(Records from a dataset)

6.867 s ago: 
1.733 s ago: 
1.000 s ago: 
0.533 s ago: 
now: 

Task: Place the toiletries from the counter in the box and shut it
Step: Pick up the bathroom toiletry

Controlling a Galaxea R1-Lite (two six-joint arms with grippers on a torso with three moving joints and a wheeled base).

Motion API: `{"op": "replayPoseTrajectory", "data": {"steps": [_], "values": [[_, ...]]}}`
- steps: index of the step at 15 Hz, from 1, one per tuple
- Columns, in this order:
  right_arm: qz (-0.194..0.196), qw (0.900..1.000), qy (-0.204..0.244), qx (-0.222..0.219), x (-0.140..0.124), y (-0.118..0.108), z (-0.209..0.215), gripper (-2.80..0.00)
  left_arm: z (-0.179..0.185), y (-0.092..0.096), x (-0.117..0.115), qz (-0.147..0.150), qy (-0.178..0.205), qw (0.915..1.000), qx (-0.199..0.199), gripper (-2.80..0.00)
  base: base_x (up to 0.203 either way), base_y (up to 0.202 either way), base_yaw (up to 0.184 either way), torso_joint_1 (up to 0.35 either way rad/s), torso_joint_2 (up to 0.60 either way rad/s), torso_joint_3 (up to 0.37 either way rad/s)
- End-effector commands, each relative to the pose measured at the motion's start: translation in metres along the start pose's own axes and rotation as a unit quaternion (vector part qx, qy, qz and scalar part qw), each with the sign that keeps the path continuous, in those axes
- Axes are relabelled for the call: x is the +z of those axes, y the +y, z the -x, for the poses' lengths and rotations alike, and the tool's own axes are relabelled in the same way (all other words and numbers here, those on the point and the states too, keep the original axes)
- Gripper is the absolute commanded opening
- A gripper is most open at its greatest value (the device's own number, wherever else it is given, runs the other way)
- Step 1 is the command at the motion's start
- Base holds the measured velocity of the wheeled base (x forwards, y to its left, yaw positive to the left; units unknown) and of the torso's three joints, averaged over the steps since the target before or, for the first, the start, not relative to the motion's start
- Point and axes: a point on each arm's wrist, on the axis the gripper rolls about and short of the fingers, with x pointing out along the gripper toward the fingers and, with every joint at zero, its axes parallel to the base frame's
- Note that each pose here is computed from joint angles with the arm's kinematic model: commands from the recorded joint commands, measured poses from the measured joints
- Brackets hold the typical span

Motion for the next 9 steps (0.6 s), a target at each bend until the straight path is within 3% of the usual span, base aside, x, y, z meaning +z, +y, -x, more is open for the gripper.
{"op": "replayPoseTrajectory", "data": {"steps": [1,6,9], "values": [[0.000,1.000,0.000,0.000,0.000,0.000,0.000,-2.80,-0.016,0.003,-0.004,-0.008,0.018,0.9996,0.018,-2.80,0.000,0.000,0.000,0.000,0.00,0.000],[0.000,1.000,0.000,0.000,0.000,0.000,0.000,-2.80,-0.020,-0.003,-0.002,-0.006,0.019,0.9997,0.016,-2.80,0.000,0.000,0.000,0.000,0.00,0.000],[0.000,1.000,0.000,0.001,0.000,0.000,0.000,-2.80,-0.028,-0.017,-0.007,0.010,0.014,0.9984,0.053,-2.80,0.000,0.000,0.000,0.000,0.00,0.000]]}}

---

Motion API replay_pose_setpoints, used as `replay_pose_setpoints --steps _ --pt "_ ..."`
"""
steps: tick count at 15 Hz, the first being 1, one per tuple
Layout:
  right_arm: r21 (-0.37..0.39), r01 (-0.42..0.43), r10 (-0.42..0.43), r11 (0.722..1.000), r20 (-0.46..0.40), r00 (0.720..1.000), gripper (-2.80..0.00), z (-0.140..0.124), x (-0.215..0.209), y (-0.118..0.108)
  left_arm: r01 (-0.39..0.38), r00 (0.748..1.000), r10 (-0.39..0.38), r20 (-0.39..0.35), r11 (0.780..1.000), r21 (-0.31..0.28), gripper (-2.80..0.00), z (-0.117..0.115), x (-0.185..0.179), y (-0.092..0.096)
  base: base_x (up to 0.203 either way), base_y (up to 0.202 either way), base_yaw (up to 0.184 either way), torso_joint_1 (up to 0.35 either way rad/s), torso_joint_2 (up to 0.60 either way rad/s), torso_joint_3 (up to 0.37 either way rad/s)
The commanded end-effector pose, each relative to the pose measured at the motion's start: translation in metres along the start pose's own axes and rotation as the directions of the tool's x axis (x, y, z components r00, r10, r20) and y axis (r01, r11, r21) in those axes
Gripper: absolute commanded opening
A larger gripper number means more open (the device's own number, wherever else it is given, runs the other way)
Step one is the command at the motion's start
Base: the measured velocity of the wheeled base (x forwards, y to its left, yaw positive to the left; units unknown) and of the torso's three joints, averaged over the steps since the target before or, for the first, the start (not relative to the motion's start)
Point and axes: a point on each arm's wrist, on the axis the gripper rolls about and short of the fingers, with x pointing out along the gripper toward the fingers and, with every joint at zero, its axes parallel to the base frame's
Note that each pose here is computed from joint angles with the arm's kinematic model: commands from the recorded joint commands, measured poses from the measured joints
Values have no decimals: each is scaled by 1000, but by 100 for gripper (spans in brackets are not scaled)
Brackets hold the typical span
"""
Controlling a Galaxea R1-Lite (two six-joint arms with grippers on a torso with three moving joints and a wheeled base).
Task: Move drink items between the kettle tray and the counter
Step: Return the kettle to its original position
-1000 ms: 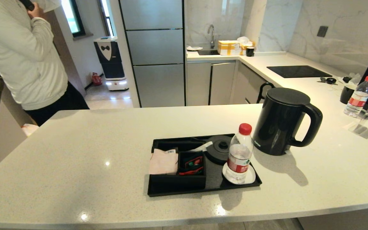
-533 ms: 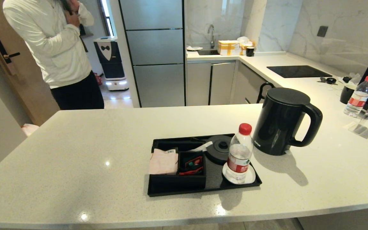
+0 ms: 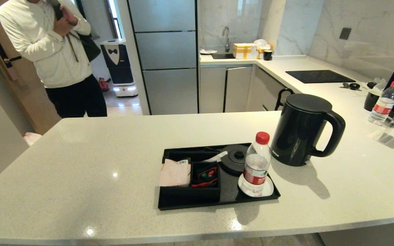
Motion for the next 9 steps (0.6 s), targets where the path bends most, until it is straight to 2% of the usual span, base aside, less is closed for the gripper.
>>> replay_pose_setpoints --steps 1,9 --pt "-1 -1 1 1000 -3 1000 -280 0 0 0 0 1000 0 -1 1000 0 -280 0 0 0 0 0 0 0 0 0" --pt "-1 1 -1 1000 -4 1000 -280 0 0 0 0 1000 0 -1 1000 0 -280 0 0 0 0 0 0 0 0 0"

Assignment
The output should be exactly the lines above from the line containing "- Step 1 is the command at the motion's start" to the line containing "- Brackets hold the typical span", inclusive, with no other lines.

Output for this exercise
- Step 1 is the command at the motion's start
- Base holds the measured velocity of the wheeled base (x forwards, y to its left, yaw positive to the left; units unknown) and of the torso's three joints, averaged over the steps since the target before or, for the first, the start, not relative to the motion's start
- Point and axes: a point on each arm's wrist, on the axis the gripper rolls about and short of the fingers, with x pointing out along the gripper toward the fingers and, with every joint at zero, its axes parallel to the base frame's
- Note that each pose here is computed from joint angles with the arm's kinematic model: commands from the recorded joint commands, measured poses from the measured joints
- Brackets hold the typical span

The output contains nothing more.